* **Exercise directions**
Below are some records; output exactly the lines from the line with "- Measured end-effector" to the line with "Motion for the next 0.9", both ends kept, and nothing more.

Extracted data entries
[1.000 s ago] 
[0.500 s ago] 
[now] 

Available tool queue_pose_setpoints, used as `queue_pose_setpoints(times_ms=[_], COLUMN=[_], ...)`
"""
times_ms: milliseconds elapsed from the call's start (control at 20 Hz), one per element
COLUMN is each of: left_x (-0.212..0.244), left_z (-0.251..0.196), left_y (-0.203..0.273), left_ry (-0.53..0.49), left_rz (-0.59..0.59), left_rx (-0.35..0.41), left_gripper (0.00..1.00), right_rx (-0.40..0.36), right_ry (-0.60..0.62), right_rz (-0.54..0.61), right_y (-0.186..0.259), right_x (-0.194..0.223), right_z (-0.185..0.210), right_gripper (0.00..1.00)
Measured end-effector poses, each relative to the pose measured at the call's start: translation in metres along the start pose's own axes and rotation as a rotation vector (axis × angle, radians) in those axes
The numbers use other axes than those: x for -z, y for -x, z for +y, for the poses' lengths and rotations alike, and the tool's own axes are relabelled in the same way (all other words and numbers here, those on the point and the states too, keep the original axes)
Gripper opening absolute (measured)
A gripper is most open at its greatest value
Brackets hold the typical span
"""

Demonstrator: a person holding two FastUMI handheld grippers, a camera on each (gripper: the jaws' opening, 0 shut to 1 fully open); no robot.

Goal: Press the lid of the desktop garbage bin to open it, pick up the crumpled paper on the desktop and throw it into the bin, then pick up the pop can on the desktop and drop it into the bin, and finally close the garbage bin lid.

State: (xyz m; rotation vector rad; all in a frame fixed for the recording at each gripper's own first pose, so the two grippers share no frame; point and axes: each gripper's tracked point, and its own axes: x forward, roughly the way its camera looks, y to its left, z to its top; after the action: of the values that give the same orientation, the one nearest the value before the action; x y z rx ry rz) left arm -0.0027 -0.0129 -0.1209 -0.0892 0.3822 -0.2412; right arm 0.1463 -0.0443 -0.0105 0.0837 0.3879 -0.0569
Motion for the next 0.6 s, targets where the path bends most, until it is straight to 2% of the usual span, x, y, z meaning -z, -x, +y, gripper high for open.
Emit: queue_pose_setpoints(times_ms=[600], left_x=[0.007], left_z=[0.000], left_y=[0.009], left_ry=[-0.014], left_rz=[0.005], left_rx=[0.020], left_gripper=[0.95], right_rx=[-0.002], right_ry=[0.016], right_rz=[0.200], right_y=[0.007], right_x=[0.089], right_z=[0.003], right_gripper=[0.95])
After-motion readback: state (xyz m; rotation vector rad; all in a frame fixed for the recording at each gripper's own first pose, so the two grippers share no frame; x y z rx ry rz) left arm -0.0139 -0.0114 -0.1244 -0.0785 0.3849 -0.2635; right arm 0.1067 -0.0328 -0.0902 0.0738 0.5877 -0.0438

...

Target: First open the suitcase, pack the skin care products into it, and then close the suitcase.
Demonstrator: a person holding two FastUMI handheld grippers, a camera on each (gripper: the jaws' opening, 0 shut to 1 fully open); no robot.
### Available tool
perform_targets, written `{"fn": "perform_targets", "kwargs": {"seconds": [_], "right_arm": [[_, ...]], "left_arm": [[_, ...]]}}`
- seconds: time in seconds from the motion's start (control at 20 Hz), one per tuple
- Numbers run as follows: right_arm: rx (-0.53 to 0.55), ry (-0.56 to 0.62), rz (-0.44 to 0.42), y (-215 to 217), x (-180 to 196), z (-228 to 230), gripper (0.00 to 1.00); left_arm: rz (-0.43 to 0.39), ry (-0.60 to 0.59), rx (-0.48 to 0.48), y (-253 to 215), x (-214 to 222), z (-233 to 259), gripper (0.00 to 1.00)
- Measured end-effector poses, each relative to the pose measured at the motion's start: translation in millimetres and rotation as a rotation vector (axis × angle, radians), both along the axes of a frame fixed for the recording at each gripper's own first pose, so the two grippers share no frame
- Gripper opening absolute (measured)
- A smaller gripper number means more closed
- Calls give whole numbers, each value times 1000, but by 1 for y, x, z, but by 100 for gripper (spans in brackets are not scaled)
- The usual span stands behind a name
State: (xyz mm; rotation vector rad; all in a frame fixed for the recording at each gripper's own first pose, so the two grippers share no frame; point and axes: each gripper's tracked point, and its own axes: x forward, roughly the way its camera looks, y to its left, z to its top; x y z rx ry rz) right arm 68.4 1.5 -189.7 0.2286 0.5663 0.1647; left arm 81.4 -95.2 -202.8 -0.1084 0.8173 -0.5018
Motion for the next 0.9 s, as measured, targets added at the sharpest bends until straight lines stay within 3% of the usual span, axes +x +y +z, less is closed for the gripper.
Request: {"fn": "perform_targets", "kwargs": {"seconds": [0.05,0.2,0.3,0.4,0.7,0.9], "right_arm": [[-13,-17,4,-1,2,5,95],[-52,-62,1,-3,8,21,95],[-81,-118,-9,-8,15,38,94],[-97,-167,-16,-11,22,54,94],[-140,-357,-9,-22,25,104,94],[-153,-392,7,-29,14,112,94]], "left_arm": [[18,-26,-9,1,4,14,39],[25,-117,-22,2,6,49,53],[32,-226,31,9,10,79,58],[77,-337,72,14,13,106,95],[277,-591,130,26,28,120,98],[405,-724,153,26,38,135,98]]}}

* **Written response**
- Measured end-effector poses, each relative to the pose measured at the motion's start: translation in millimetres and rotation as a rotation vector (axis × angle, radians), both along the axes of a frame fixed for the recording at each gripper's own first pose, so the two grippers share no frame
- Gripper opening absolute (measured)
- A smaller gripper number means more closed
- Calls give whole numbers, each value times 1000, but by 1 for y, x, z, but by 100 for gripper (spans in brackets are not scaled)
- The usual span stands behind a name
State: (xyz mm; rotation vector rad; all in a frame fixed for the recording at each gripper's own first pose, so the two grippers share no frame; point and axes: each gripper's tracked point, and its own axes: x forward, roughly the way its camera looks, y to its left, z to its top; x y z rx ry rz) right arm 68.4 1.5 -189.7 0.2286 0.5663 0.1647; left arm 81.4 -95.2 -202.8 -0.1084 0.8173 -0.5018
Motion for the next 0.9 s, as measured, targets added at the sharpest bends until straight lines stay within 3% of the usual span, axes +x +y +z, less is closed for the gripper.

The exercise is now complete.